→ What this task involves
Repeat the entries below in full, with every character unchanged.

→ Input material
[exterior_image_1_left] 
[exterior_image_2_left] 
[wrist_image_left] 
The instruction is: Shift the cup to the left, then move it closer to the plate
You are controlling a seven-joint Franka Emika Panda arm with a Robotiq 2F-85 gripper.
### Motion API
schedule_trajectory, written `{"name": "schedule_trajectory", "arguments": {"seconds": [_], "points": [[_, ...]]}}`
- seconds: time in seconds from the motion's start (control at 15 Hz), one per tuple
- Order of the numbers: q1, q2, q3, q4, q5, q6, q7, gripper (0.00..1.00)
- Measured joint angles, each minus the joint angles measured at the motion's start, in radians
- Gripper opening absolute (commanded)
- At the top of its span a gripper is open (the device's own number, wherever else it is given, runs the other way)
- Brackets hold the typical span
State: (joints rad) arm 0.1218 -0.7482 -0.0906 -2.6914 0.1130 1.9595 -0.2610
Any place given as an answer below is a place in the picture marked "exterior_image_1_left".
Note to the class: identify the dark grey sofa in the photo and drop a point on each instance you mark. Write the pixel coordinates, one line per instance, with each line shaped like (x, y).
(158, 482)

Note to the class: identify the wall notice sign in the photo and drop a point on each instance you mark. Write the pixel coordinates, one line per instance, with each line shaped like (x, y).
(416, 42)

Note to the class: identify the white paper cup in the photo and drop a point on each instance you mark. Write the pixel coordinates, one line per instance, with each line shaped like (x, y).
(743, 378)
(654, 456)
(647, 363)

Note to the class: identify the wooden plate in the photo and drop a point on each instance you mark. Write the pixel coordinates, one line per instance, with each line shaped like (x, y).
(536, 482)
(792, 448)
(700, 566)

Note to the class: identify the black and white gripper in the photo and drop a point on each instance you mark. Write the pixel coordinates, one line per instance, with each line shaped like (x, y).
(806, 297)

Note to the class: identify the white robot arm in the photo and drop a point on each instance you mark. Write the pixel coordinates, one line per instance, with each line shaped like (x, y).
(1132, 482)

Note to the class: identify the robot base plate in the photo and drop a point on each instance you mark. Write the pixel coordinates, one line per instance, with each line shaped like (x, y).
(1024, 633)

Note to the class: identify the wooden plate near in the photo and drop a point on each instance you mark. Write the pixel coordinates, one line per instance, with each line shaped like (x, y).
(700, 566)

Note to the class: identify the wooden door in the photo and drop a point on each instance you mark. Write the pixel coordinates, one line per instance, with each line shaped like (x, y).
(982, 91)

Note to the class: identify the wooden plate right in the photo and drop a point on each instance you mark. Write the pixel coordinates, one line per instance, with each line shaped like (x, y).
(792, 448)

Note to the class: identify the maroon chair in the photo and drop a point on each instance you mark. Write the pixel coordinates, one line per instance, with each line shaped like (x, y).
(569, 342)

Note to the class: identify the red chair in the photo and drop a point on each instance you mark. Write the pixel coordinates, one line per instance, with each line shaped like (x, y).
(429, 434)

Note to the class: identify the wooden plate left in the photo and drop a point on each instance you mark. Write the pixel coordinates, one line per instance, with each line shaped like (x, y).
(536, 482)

→ Written solution
[exterior_image_1_left] 
[exterior_image_2_left] 
[wrist_image_left] 
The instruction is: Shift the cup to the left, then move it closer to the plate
You are controlling a seven-joint Franka Emika Panda arm with a Robotiq 2F-85 gripper.
### Motion API
schedule_trajectory, written `{"name": "schedule_trajectory", "arguments": {"seconds": [_], "points": [[_, ...]]}}`
- seconds: time in seconds from the motion's start (control at 15 Hz), one per tuple
- Order of the numbers: q1, q2, q3, q4, q5, q6, q7, gripper (0.00..1.00)
- Measured joint angles, each minus the joint angles measured at the motion's start, in radians
- Gripper opening absolute (commanded)
- At the top of its span a gripper is open (the device's own number, wherever else it is given, runs the other way)
- Brackets hold the typical span
State: (joints rad) arm 0.1218 -0.7482 -0.0906 -2.6914 0.1130 1.9595 -0.2610
Any place given as an answer below is a place in the picture marked "exterior_image_1_left".
Note to the class: identify the dark grey sofa in the photo and drop a point on each instance you mark. Write the pixel coordinates, one line per instance, with each line shaped like (x, y).
(158, 482)

Note to the class: identify the wall notice sign in the photo and drop a point on each instance you mark. Write the pixel coordinates, one line per instance, with each line shaped like (x, y).
(416, 42)

Note to the class: identify the white paper cup in the photo and drop a point on each instance you mark. Write the pixel coordinates, one line per instance, with each line shaped like (x, y).
(743, 378)
(654, 456)
(647, 363)

Note to the class: identify the wooden plate in the photo and drop a point on each instance you mark. Write the pixel coordinates, one line per instance, with each line shaped like (x, y).
(536, 482)
(792, 448)
(700, 566)

Note to the class: identify the black and white gripper in the photo and drop a point on each instance you mark. Write the pixel coordinates, one line per instance, with each line shaped like (x, y).
(806, 297)

Note to the class: identify the white robot arm in the photo and drop a point on each instance you mark. Write the pixel coordinates, one line per instance, with each line shaped like (x, y).
(1132, 482)

Note to the class: identify the robot base plate in the photo and drop a point on each instance you mark. Write the pixel coordinates, one line per instance, with each line shaped like (x, y).
(1024, 633)

Note to the class: identify the wooden plate near in the photo and drop a point on each instance you mark. Write the pixel coordinates, one line per instance, with each line shaped like (x, y).
(700, 566)

Note to the class: identify the wooden door in the photo and drop a point on each instance you mark. Write the pixel coordinates, one line per instance, with each line shaped like (x, y).
(982, 91)

Note to the class: identify the wooden plate right in the photo and drop a point on each instance you mark. Write the pixel coordinates, one line per instance, with each line shaped like (x, y).
(792, 448)

Note to the class: identify the maroon chair in the photo and drop a point on each instance you mark. Write the pixel coordinates, one line per instance, with each line shaped like (x, y).
(569, 342)

Note to the class: identify the red chair in the photo and drop a point on each instance you mark. Write the pixel coordinates, one line per instance, with each line shaped like (x, y).
(429, 434)

Note to the class: identify the wooden plate left in the photo and drop a point on each instance you mark. Write the pixel coordinates, one line per instance, with each line shaped like (x, y).
(536, 482)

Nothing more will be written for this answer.